Only the lines that hold "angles" should be in the answer, each copied from the data below.

-=-=-

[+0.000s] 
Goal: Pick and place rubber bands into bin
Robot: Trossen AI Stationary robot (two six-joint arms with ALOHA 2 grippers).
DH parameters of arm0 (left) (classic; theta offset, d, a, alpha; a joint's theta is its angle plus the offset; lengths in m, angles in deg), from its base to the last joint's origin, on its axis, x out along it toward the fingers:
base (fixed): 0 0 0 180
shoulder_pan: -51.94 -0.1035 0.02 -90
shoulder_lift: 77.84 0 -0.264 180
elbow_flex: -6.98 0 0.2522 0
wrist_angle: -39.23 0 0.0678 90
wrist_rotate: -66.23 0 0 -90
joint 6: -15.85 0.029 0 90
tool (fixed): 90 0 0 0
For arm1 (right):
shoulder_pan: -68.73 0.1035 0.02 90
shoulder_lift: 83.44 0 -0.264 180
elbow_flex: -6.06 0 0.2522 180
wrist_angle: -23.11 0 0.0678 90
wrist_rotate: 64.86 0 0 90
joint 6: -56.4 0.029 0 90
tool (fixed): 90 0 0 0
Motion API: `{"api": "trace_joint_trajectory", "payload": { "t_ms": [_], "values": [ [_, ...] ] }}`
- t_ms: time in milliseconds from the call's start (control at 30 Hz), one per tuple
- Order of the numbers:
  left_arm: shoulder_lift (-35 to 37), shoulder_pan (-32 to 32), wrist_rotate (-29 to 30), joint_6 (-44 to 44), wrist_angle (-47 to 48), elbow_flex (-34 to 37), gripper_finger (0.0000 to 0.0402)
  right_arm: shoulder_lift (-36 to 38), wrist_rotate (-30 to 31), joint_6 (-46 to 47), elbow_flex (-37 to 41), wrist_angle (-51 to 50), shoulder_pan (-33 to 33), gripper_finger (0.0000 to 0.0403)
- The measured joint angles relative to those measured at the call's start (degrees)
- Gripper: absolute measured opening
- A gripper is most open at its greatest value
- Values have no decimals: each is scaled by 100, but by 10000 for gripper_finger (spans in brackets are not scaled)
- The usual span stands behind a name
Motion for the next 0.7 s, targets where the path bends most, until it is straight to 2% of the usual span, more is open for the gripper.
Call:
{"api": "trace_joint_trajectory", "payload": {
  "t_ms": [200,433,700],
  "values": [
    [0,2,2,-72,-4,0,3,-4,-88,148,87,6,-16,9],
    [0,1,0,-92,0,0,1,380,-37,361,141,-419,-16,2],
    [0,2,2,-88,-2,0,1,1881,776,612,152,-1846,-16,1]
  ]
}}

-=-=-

▶ [Your solution]
DH parameters of arm0 (left) (classic; theta offset, d, a, alpha; a joint's theta is its angle plus the offset; lengths in m, angles in deg), from its base to the last joint's origin, on its axis, x out along it toward the fingers:
- The measured joint angles relative to those measured at the call's start (degrees)

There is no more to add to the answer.